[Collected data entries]
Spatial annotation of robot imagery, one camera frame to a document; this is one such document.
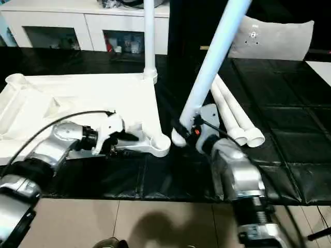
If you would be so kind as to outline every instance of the white tube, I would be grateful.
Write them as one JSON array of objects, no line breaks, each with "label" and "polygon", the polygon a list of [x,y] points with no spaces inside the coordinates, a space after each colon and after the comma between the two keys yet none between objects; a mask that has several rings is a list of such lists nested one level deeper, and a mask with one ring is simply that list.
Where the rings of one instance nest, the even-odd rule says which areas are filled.
[{"label": "white tube", "polygon": [[25,76],[20,73],[9,75],[8,77],[6,77],[5,81],[7,84],[11,84],[16,89],[21,89],[23,85],[29,84]]},{"label": "white tube", "polygon": [[154,52],[154,0],[144,0],[145,10],[145,69],[144,77],[157,81]]},{"label": "white tube", "polygon": [[[218,24],[207,55],[187,99],[179,122],[191,130],[193,118],[201,108],[217,71],[223,63],[231,46],[238,27],[244,17],[251,0],[229,0]],[[186,141],[175,129],[172,130],[172,141],[176,146],[183,147]]]},{"label": "white tube", "polygon": [[238,101],[234,98],[226,84],[223,82],[221,77],[217,74],[215,78],[217,87],[220,89],[221,94],[226,100],[232,114],[237,120],[239,126],[245,130],[245,136],[247,138],[247,145],[249,147],[257,147],[264,143],[265,137],[260,131],[256,128],[252,121],[249,119],[243,108],[240,106]]},{"label": "white tube", "polygon": [[160,119],[159,119],[159,112],[157,109],[157,102],[155,97],[155,89],[154,85],[152,84],[152,79],[145,79],[142,84],[147,84],[145,86],[144,93],[147,96],[153,96],[152,98],[148,99],[148,109],[143,111],[142,115],[144,115],[144,122],[142,124],[142,129],[144,134],[153,142],[151,142],[151,146],[155,149],[161,150],[169,150],[171,141],[170,139],[162,133]]},{"label": "white tube", "polygon": [[245,131],[239,127],[215,81],[213,82],[210,91],[212,92],[213,98],[215,100],[216,106],[218,108],[219,114],[221,115],[228,135],[234,138],[238,142],[238,144],[243,146],[247,143]]}]

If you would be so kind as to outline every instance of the tile floor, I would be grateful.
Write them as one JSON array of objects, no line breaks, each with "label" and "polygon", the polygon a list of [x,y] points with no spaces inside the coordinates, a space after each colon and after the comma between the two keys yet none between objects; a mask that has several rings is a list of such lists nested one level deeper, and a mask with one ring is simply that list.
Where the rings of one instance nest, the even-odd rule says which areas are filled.
[{"label": "tile floor", "polygon": [[[331,208],[320,207],[331,224]],[[277,216],[295,237],[285,209]],[[317,207],[291,207],[304,236],[323,229]],[[240,248],[231,207],[157,201],[43,199],[20,248],[90,248],[115,236],[131,248]],[[307,241],[309,248],[331,247],[329,237]]]}]

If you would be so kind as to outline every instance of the glass cabinet door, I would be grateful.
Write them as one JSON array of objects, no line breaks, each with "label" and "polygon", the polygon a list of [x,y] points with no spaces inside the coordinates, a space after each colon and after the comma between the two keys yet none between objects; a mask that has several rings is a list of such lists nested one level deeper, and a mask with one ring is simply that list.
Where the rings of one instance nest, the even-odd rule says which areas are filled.
[{"label": "glass cabinet door", "polygon": [[[144,17],[86,14],[95,51],[143,54]],[[155,54],[168,53],[169,18],[155,18]]]},{"label": "glass cabinet door", "polygon": [[2,11],[2,15],[19,47],[93,50],[84,14]]}]

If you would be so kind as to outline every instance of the person's shoe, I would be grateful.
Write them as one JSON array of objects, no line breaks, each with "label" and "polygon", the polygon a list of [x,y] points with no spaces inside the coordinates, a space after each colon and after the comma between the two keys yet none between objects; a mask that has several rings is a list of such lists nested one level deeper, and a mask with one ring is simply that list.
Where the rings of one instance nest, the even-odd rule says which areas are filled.
[{"label": "person's shoe", "polygon": [[93,248],[129,248],[129,246],[125,240],[119,241],[116,238],[109,238],[99,241]]}]

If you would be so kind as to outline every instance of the black table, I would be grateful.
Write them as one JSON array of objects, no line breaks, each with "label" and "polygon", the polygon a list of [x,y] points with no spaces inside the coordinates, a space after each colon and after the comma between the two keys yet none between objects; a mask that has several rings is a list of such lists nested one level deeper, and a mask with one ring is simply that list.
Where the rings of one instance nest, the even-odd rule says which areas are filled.
[{"label": "black table", "polygon": [[[0,48],[1,87],[24,75],[142,72],[141,56],[105,52]],[[157,56],[155,85],[163,132],[186,102],[202,58]],[[305,62],[227,59],[220,75],[266,137],[245,148],[277,184],[264,178],[275,204],[331,204],[331,87]],[[210,96],[206,103],[212,102]],[[194,149],[171,147],[164,158],[150,154],[68,161],[47,197],[219,202],[207,160]]]}]

## [Task to carry out]
The records above, copied word for word without the pictures, are what should be output.

## [Task answer]
Spatial annotation of robot imagery, one camera frame to a document; this is one such document.
If you would be so kind as to outline every instance of the white tube, I would be grateful.
Write them as one JSON array of objects, no line breaks, each with "label" and "polygon", the polygon a list of [x,y] points with no spaces inside the coordinates, a space after each colon and after the comma between the two keys yet none between objects; a mask that has several rings is a list of such lists nested one level deeper, and a mask with one ring is simply that list.
Where the rings of one instance nest, the even-odd rule says which areas are filled.
[{"label": "white tube", "polygon": [[25,76],[20,73],[9,75],[8,77],[6,77],[5,81],[7,84],[11,84],[16,89],[21,89],[23,85],[29,84]]},{"label": "white tube", "polygon": [[154,52],[154,0],[144,0],[145,10],[145,69],[144,77],[157,81]]},{"label": "white tube", "polygon": [[[218,24],[207,55],[187,99],[179,122],[191,130],[193,118],[201,108],[217,71],[223,63],[231,46],[238,27],[244,17],[251,0],[229,0]],[[186,141],[175,129],[172,130],[172,141],[176,146],[183,147]]]},{"label": "white tube", "polygon": [[238,101],[234,98],[226,84],[223,82],[221,77],[217,74],[215,78],[217,87],[220,89],[221,94],[226,100],[232,114],[237,120],[239,126],[245,130],[245,136],[247,138],[247,145],[249,147],[257,147],[264,143],[265,137],[260,131],[256,128],[252,121],[249,119],[243,108],[240,106]]},{"label": "white tube", "polygon": [[160,119],[159,119],[159,112],[157,109],[157,102],[155,97],[155,89],[154,85],[152,84],[152,79],[145,79],[142,84],[147,84],[145,86],[144,93],[147,96],[153,96],[152,98],[148,99],[148,109],[143,111],[142,115],[144,115],[144,122],[142,124],[142,129],[144,134],[153,142],[151,142],[151,146],[155,149],[161,150],[169,150],[171,141],[170,139],[162,133]]},{"label": "white tube", "polygon": [[245,131],[239,127],[215,81],[213,82],[210,91],[212,92],[213,98],[215,100],[216,106],[218,108],[219,114],[221,115],[228,135],[234,138],[238,142],[238,144],[243,146],[247,143]]}]

If you would be so kind as to outline every instance of the tile floor, I would be grateful.
Write them as one JSON array of objects, no line breaks, each with "label" and "polygon", the polygon a list of [x,y] points with no spaces inside the coordinates, a space after each colon and after the comma between the two keys yet none between objects; a mask that has several rings is a list of such lists nested one level deeper, and a mask with one ring is simply that list.
Where the rings of one instance nest, the even-odd rule says which areas are filled.
[{"label": "tile floor", "polygon": [[[331,208],[320,207],[331,224]],[[277,216],[295,237],[285,209]],[[317,207],[291,207],[304,236],[323,229]],[[240,248],[231,207],[157,201],[43,199],[20,248],[90,248],[115,236],[131,248]],[[307,241],[309,248],[331,247],[329,237]]]}]

If you would be so kind as to outline every instance of the glass cabinet door, I would be grateful.
Write them as one JSON array of objects, no line breaks, each with "label" and "polygon", the polygon a list of [x,y] points with no spaces inside the coordinates, a space after each colon and after the comma between the two keys yet none between objects; a mask that has several rings is a list of such lists nested one level deeper, and a mask with one ring is simply that list.
Where the rings of one instance nest, the even-odd rule says which areas are filled.
[{"label": "glass cabinet door", "polygon": [[[144,17],[86,14],[95,51],[143,54]],[[155,54],[168,53],[169,18],[155,18]]]},{"label": "glass cabinet door", "polygon": [[2,11],[2,15],[19,47],[93,50],[84,14]]}]

If you would be so kind as to outline every instance of the person's shoe, I would be grateful.
Write them as one JSON array of objects, no line breaks, each with "label" and "polygon", the polygon a list of [x,y] points with no spaces inside the coordinates, a space after each colon and after the comma between the two keys yet none between objects; a mask that has several rings is a list of such lists nested one level deeper, and a mask with one ring is simply that list.
Where the rings of one instance nest, the even-odd rule says which areas are filled.
[{"label": "person's shoe", "polygon": [[93,248],[129,248],[129,246],[125,240],[119,241],[116,238],[109,238],[99,241]]}]

If you would be so kind as to outline every instance of the black table, I would be grateful.
Write them as one JSON array of objects, no line breaks, each with "label" and "polygon", the polygon a list of [x,y] points with no spaces inside the coordinates, a space after each colon and after the comma between the two keys yet none between objects; a mask that has several rings is a list of such lists nested one level deeper, and a mask with one ring is simply that list.
Where the rings of one instance nest, the even-odd rule says which areas are filled.
[{"label": "black table", "polygon": [[[0,48],[1,87],[24,75],[142,72],[141,56],[105,52]],[[157,56],[155,85],[163,132],[186,102],[202,58]],[[305,62],[227,59],[220,75],[266,137],[245,148],[277,184],[264,178],[275,204],[331,204],[331,87]],[[210,96],[206,103],[212,102]],[[194,149],[171,147],[164,158],[150,154],[68,161],[47,197],[219,202],[207,160]]]}]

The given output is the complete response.